Take the lines below from the first through the one that contains "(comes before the" and copy them exactly.
Start of Data
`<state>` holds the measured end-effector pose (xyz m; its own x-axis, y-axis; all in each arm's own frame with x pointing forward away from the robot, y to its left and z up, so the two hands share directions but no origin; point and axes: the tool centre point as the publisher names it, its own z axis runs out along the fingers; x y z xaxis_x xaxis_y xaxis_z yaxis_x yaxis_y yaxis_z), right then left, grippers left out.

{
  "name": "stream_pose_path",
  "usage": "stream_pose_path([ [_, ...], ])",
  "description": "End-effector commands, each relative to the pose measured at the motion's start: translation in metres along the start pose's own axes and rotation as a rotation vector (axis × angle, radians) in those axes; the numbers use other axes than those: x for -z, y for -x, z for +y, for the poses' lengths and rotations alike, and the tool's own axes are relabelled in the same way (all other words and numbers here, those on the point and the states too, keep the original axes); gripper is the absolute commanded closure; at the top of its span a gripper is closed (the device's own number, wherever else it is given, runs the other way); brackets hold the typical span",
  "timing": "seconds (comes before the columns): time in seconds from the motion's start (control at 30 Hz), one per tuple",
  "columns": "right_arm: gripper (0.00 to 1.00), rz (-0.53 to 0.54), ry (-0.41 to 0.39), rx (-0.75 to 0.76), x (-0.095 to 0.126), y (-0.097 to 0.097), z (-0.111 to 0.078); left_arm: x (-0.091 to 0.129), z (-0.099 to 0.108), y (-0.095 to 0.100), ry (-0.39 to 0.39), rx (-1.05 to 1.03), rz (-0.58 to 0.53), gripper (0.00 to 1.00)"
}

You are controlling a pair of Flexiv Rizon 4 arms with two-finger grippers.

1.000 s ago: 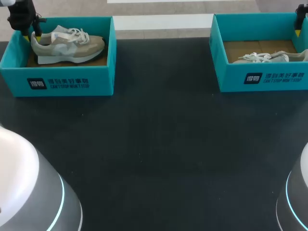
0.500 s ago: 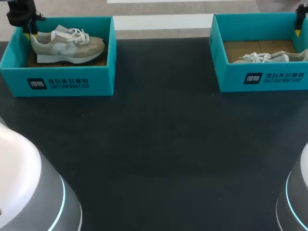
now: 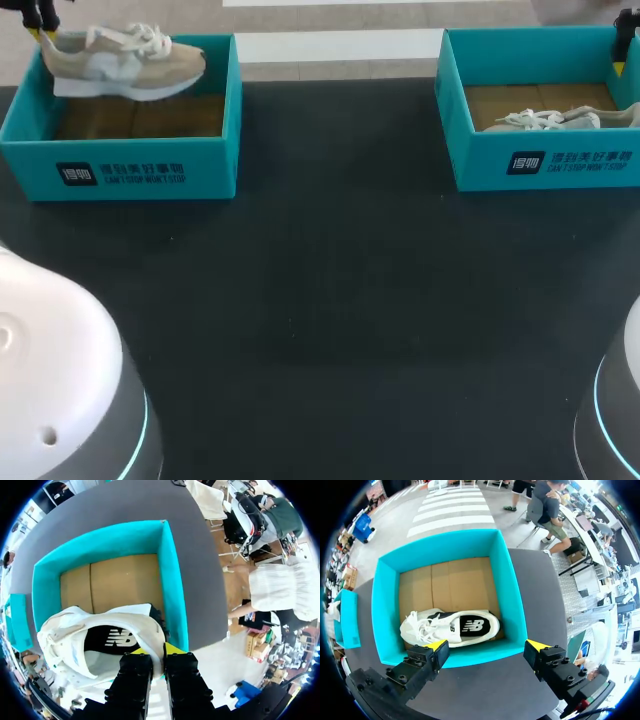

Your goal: Take the shoe out of the shoebox, open the shoe tongue, remove and reinsert the insole, then place the shoe into the shoebox

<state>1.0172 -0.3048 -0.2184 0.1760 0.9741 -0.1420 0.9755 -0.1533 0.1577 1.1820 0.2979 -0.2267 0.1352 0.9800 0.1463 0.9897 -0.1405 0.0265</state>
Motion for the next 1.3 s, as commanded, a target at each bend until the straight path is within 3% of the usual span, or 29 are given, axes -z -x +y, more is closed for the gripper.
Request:
stream_pose_path([
  [0.03,0.0,0.002,0.003,-0.001,0.0,0.0,-0.001,0.052,-0.047,0.006,0.101,-0.037,0.052,1.0],
  [0.13,0.0,0.002,0.003,-0.001,0.0,0.0,-0.001,0.066,-0.052,0.002,0.142,-0.032,0.075,1.0],
  [0.87,0.0,0.002,0.003,-0.001,0.0,0.0,-0.001,0.066,-0.052,0.002,0.142,-0.032,0.075,1.0],
  [1.13,0.0,0.002,0.003,-0.001,0.0,0.0,-0.001,0.105,-0.083,0.028,0.151,0.028,0.103,1.0],
  [1.3,0.0,0.002,0.003,-0.001,0.0,0.0,-0.001,0.126,-0.1,0.039,0.114,0.094,0.087,1.0],
])
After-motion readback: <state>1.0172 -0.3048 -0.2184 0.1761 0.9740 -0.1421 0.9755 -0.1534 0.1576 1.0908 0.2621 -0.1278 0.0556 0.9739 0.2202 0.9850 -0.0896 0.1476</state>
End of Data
Written response:
`<state>` holds the measured end-effector pose (xyz m; its own x-axis, y-axis; all in each arm's own frame with x pointing forward away from the robot, y to its left and z up, so the two hands share directions but no origin; point and axes: the tool centre point as the publisher names it, its own z axis runs out along the fingers; x y z xaxis_x xaxis_y xaxis_z yaxis_x yaxis_y yaxis_z), right then left, grippers left out.

{
  "name": "stream_pose_path",
  "usage": "stream_pose_path([ [_, ...], ])",
  "description": "End-effector commands, each relative to the pose measured at the motion's start: translation in metres along the start pose's own axes and rotation as a rotation vector (axis × angle, radians) in those axes; the numbers use other axes than those: x for -z, y for -x, z for +y, for the poses' lengths and rotations alike, and the tool's own axes are relabelled in the same way (all other words and numbers here, those on the point and the states too, keep the original axes); gripper is the absolute commanded closure; at the top of its span a gripper is closed (the device's own number, wherever else it is given, runs the other way); brackets hold the typical span",
  "timing": "seconds (comes before the columns): time in seconds from the motion's start (control at 30 Hz), one per tuple",

This answer leaves nothing further to address.